Task description
A single number is required: how many lines below include the string "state".

Information shown
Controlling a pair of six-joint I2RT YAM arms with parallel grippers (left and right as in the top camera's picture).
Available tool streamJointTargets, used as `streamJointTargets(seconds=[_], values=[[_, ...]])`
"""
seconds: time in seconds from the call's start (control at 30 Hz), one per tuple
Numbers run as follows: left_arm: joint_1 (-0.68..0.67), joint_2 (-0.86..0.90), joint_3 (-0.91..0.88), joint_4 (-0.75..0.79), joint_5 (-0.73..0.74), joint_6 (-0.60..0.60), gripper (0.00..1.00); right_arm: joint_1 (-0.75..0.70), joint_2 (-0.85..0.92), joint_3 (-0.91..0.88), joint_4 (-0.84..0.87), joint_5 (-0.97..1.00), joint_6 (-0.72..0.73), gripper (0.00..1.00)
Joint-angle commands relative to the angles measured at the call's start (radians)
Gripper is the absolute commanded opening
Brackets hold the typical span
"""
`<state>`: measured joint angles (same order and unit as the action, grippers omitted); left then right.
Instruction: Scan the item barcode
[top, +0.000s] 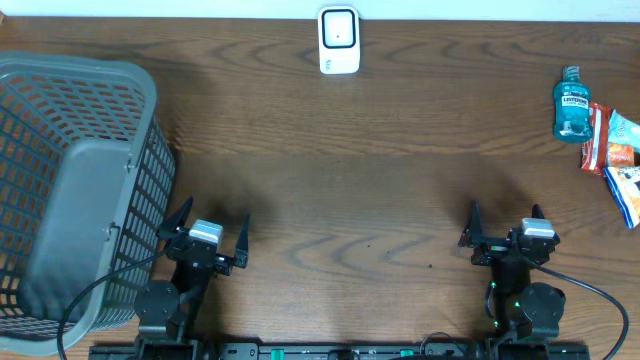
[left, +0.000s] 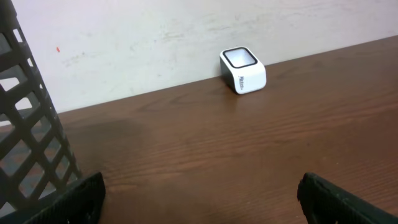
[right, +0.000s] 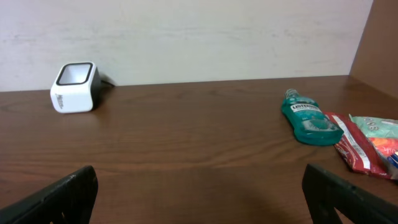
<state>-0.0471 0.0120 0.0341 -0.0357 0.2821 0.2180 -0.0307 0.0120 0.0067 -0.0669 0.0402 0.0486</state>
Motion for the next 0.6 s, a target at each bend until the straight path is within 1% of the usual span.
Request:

Task answer
2